Sometimes this discrepancy is set aside by doctors who want to retain the view that patients do not want unhappy news. In reality, they claim, the fact that patients say they want it has to be discounted. The more someone asks to know, the more he suffers from fear which will lead to the denial of the information even if it is given. Informing patients is, therefore, useless; they resist and deny having been told what they cannot assimilate. According to this view, empirical studies of what patients say they want are worthless since they do not probe deeply enough to uncover this universal resistance to the contemplation of one's own death.
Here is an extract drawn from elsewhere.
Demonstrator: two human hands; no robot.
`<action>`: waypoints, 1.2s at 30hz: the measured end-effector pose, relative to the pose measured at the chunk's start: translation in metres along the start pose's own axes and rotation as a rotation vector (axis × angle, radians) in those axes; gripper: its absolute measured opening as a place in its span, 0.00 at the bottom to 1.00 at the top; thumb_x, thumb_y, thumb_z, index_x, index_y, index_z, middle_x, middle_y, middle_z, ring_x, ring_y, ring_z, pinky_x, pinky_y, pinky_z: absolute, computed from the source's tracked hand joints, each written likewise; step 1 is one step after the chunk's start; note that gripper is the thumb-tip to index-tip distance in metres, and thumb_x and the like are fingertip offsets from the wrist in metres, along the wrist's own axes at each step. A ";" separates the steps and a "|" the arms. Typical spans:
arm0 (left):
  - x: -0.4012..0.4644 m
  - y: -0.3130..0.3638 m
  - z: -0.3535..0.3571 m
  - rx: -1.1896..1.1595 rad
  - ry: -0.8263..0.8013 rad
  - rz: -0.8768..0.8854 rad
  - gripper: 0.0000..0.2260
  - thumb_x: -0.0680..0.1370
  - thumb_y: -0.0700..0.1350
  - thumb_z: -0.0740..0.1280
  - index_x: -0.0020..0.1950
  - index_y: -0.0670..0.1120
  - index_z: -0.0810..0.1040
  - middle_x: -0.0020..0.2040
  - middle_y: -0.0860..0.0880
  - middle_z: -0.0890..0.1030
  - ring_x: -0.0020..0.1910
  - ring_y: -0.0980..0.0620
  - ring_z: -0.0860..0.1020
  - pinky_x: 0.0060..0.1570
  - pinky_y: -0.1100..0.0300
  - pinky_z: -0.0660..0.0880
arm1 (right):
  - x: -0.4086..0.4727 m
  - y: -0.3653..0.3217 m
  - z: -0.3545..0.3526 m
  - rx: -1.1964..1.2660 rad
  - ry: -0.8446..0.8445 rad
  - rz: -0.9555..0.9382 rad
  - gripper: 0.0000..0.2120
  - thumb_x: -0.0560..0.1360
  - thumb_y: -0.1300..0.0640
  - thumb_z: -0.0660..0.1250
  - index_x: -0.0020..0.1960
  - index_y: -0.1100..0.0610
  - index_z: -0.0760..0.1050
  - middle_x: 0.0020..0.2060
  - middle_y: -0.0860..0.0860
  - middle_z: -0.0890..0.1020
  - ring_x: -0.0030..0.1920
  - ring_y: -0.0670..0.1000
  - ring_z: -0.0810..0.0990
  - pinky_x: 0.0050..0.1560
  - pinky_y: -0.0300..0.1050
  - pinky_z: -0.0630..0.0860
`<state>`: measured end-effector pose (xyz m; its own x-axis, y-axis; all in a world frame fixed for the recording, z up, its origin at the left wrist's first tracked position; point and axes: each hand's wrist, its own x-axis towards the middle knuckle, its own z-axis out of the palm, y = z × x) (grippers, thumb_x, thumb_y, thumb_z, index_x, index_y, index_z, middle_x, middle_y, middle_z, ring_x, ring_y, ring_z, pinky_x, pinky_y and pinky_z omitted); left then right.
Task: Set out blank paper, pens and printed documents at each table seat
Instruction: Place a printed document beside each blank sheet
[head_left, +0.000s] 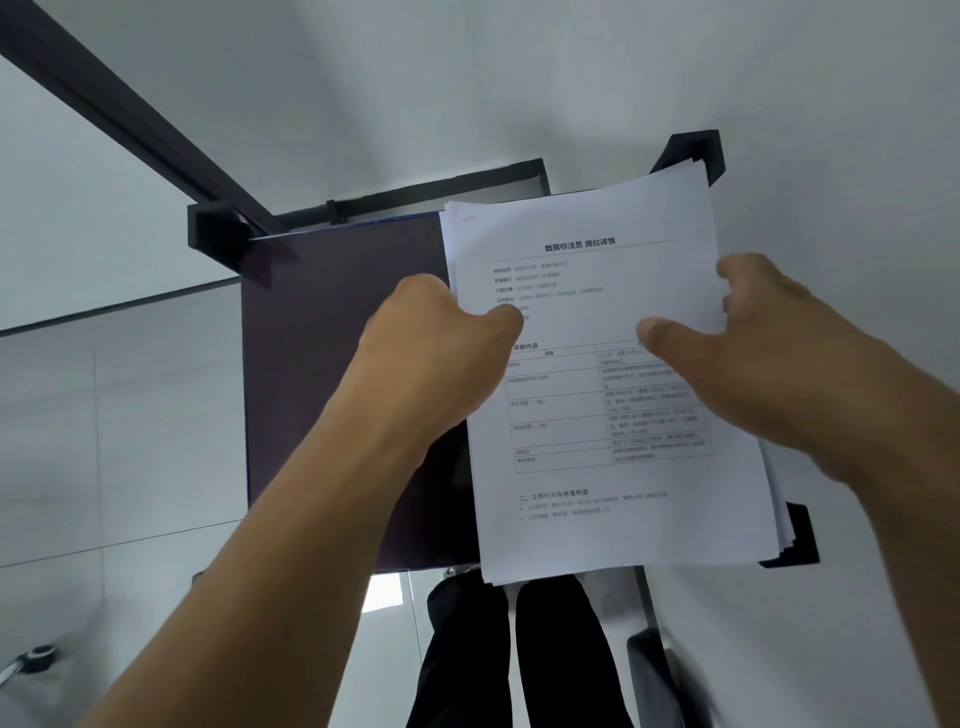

This view is only partially correct. For some patients, denial is indeed well established in medical experience. A number of patients (estimated at between 15 percent and 25 percent) will give evidence of denial of having been told about their illness, even when they repeatedly ask and are repeatedly informed. And nearly everyone experiences a period of denial at some point in the course of approaching death.10 Elisabeth Kubler-Ross sees denial as resulting often from premature and abrupt information by a stranger who goes through the process quickly to "get it over with." She holds that denial functions as a buffer after unexpected shocking news, permitting individuals to collect themselves and to mobilize other defenses. She described prolonged denial in one patient as follows:

She was convinced that the X-rays were "mixed up"; she asked for reassurance that her pathology report could not possibly be back so soon and that another patient's report must have been marked with her name. When none of this could be confirmed, she quickly asked to leave the hospital, looking for another physician in the vain hope "to get a better explanation for my troubles." This patient went "shopping around" for many doctors, some of whom gave her reassuring answers, others of whom confirmed the previous suspicion. Whether confirmed or not, she reacted in the same manner; she asked for examination and reexamination.11

But to say that denial is universal flies in the face of all evidence. And to take any claim to the contrary as "symptomatic" of deeper denial leaves no room for reasoned discourse. There is no way that such universal denial can be proved true or false. To believe in it is a metaphysical belief about man's condition, not a statement about what patients do and do not want. It is true that we can never completely understand the possibility of our own death, any more than being alive in the first place. But people certainly differ in the degree to which they can approach such knowledge, take it into account in their plans, and make their peace with it.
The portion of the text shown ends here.